→ **Data section**:
"""
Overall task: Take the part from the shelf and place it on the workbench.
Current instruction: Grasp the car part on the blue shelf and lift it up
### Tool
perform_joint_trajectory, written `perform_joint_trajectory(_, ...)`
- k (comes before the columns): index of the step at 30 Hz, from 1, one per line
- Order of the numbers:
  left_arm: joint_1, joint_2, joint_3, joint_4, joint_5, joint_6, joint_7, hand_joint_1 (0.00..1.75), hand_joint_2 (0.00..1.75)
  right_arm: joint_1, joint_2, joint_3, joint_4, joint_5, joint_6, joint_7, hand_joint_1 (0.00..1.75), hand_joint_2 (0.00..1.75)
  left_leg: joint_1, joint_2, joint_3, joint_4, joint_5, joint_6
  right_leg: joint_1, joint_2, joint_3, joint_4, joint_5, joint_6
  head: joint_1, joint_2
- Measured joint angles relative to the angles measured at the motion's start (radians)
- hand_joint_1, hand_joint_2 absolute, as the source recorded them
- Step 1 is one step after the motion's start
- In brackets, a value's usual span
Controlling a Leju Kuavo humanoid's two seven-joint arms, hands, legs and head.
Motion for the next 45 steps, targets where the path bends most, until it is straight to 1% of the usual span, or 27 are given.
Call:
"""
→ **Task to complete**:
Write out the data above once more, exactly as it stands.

→ **Result of this exercise**:
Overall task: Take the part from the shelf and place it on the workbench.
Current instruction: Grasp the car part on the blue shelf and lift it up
### Tool
perform_joint_trajectory, written `perform_joint_trajectory(_, ...)`
- k (comes before the columns): index of the step at 30 Hz, from 1, one per line
- Order of the numbers:
  left_arm: joint_1, joint_2, joint_3, joint_4, joint_5, joint_6, joint_7, hand_joint_1 (0.00..1.75), hand_joint_2 (0.00..1.75)
  right_arm: joint_1, joint_2, joint_3, joint_4, joint_5, joint_6, joint_7, hand_joint_1 (0.00..1.75), hand_joint_2 (0.00..1.75)
  left_leg: joint_1, joint_2, joint_3, joint_4, joint_5, joint_6
  right_leg: joint_1, joint_2, joint_3, joint_4, joint_5, joint_6
  head: joint_1, joint_2
- Measured joint angles relative to the angles measured at the motion's start (radians)
- hand_joint_1, hand_joint_2 absolute, as the source recorded them
- Step 1 is one step after the motion's start
- In brackets, a value's usual span
Controlling a Leju Kuavo humanoid's two seven-joint arms, hands, legs and head.
Motion for the next 45 steps, targets where the path bends most, until it is straight to 1% of the usual span, or 27 are given.
Call:

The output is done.